### The task
Somewhere below are a line with "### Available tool" and a later line with "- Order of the". Output exactly those lines and all lines between them.

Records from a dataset
____

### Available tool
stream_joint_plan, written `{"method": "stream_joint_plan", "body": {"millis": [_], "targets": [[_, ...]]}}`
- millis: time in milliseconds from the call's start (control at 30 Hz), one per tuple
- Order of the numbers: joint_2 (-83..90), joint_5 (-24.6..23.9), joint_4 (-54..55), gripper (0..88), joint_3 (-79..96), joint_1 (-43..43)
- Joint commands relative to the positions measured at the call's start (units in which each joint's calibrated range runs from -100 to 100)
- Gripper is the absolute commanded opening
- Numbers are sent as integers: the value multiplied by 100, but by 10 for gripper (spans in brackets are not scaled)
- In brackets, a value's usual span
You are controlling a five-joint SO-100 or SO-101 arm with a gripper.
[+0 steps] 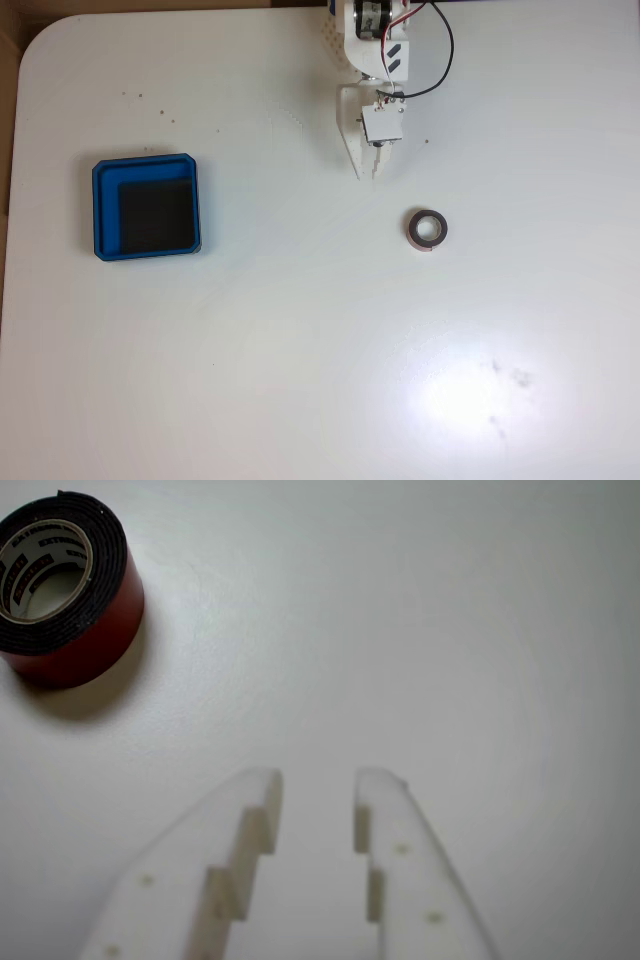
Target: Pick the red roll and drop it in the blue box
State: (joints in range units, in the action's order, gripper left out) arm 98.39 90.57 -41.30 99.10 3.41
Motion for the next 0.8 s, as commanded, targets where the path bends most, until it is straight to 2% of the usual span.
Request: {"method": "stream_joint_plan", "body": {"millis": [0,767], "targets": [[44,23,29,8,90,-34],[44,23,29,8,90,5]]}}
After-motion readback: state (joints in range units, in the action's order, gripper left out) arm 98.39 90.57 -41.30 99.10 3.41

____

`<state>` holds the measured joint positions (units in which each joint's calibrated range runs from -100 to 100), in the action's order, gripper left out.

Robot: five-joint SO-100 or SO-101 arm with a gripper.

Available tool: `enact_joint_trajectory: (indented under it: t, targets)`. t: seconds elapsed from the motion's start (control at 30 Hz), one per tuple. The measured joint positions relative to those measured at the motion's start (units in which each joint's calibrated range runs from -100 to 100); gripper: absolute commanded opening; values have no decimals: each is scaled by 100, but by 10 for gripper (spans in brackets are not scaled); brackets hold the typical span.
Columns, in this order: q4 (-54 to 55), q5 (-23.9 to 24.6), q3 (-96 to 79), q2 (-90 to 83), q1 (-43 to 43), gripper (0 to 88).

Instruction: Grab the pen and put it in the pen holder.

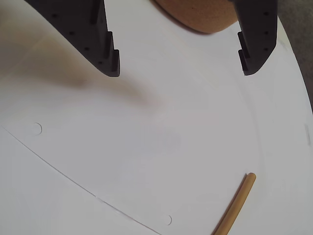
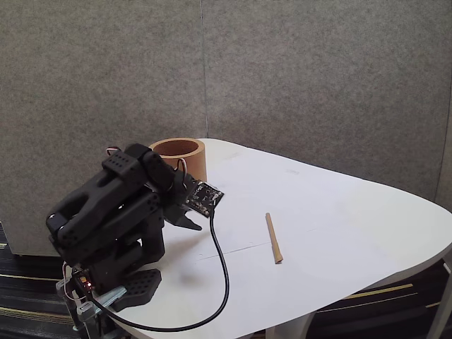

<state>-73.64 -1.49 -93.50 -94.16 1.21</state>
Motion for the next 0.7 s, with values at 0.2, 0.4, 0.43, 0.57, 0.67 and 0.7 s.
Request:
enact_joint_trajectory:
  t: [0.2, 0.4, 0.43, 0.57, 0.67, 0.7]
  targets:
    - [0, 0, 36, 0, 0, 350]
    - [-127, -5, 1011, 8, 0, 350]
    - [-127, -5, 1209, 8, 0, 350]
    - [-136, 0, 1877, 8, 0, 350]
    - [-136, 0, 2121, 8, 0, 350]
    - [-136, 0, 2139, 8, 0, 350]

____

### Answer to this task
### Available tool
stream_joint_plan, written `{"method": "stream_joint_plan", "body": {"millis": [_], "targets": [[_, ...]]}}`
- millis: time in milliseconds from the call's start (control at 30 Hz), one per tuple
- Order of the numbers: joint_2 (-83..90), joint_5 (-24.6..23.9), joint_4 (-54..55), gripper (0..88), joint_3 (-79..96), joint_1 (-43..43)

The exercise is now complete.